## EXERCISE REQUIREMENTS
Could you repeat the entries below exactly, but only from the line with "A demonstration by" through the line with "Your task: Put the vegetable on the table", and without any picture?

## ENTRIES SHOWN
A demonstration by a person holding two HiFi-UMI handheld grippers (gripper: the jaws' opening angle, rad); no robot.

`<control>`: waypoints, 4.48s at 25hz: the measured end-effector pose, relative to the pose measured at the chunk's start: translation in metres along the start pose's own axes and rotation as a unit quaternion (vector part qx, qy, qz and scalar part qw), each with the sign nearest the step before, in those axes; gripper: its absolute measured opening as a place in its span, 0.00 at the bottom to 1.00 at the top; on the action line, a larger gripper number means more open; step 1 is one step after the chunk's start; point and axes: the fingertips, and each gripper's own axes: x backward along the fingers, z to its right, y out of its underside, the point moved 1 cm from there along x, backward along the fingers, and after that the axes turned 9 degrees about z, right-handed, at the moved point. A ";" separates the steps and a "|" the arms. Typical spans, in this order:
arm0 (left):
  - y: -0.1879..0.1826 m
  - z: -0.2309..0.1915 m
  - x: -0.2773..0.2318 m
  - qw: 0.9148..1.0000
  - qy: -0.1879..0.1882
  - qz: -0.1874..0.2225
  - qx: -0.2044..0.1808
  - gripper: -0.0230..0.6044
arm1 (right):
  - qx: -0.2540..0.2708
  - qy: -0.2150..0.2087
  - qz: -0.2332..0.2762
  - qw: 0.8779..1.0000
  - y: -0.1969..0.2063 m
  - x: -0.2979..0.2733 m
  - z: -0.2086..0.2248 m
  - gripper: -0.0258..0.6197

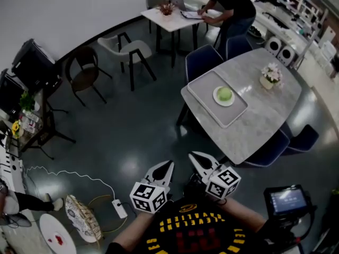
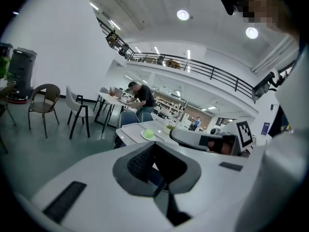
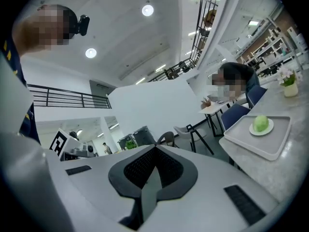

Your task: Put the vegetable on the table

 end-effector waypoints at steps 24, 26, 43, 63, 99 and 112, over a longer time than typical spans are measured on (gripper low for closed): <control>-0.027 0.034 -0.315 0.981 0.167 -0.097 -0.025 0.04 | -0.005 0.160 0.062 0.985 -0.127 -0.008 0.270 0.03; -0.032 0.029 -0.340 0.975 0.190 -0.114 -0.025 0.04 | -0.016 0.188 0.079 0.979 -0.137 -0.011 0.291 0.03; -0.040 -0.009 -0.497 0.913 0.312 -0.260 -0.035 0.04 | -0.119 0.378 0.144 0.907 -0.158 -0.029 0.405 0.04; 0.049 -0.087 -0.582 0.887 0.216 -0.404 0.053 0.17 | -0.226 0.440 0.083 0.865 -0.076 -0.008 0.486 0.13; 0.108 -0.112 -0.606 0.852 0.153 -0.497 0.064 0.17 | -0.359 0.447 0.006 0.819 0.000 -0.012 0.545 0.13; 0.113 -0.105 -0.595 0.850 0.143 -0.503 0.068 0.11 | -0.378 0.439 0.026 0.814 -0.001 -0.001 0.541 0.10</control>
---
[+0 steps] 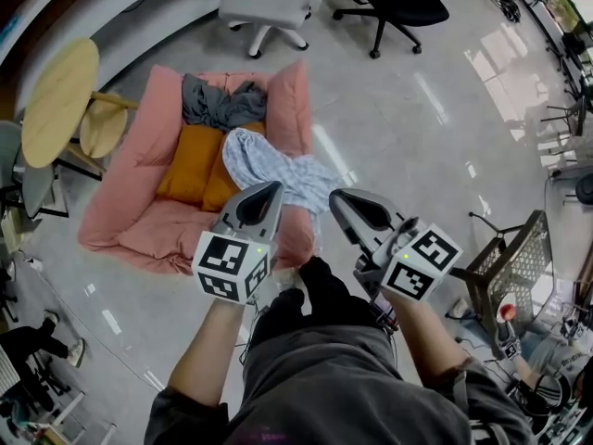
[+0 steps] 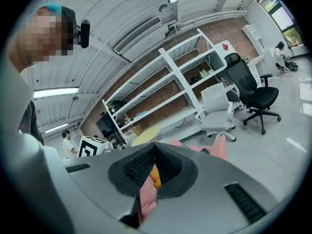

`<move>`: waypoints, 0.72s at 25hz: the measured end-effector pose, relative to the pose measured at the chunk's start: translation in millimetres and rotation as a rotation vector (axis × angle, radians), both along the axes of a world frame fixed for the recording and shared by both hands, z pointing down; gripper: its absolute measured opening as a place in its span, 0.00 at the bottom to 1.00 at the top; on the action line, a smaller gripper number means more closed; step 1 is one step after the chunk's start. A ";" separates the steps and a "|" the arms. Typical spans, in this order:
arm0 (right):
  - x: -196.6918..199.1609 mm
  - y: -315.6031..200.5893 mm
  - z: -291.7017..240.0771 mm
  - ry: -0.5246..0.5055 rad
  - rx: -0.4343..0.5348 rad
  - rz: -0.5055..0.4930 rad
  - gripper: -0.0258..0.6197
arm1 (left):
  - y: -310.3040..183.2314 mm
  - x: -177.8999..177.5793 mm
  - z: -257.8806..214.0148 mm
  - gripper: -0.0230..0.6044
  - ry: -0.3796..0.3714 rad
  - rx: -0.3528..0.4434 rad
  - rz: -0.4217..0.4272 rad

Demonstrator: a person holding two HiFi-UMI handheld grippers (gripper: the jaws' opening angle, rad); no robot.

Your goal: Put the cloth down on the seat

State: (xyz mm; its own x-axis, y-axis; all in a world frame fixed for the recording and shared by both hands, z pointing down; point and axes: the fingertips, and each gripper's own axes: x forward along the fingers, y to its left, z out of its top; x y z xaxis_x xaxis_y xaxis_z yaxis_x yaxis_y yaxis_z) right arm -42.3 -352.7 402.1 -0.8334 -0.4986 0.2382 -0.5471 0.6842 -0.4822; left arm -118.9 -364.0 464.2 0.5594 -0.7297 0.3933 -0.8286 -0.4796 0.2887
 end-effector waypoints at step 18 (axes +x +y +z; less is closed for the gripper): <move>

## ANSWER BOX
A demonstration by a person holding two HiFi-UMI handheld grippers (gripper: the jaws' opening angle, rad); no robot.

`<control>`: waypoints, 4.48s at 25hz: the measured end-effector pose, relative to the pose measured at the chunk's start: translation in metres along the start pose's own axes and rotation as a unit quaternion (vector part qx, qy, qz and scalar part qw), each with the sign nearest the step before, in those axes; gripper: its absolute measured opening as a place in its span, 0.00 at the bottom to 1.00 at the top; on the action line, a larger gripper number means more open; step 1 is one step after the chunk's start; point and axes: the fingertips, and each gripper's own axes: x backward along the fingers, z to its right, y out of its underside, the point moved 1 cm from there along x, backward along the fingers, and after that the axes turned 9 degrees about z, right-handed, at the moved point. A ";" separates the steps and a "|" the arms. Typical spans, in this order:
arm0 (left):
  - y: -0.1879..0.1826 m
  - z: -0.2309..0.1915 m
  - x: -0.2773..0.2318 m
  - qw: 0.9148..1.0000
  - qy: -0.1879..0.1882
  - qz: -0.1874..0.2225
  - qx: -0.2044..0.1808
  - gripper: -0.0230..0.6044
arm1 (right):
  - qx: -0.2540..0.2708
  - qy: -0.2150..0.2087
  - qz: -0.2332..0.2762
  - qw: 0.8779..1.0000
  - y: -0.1969..0.2063 m
  - x: -0.2979..0.2733 m
  - z: -0.2086..0.2248 m
  - gripper: -0.0258..0.6197


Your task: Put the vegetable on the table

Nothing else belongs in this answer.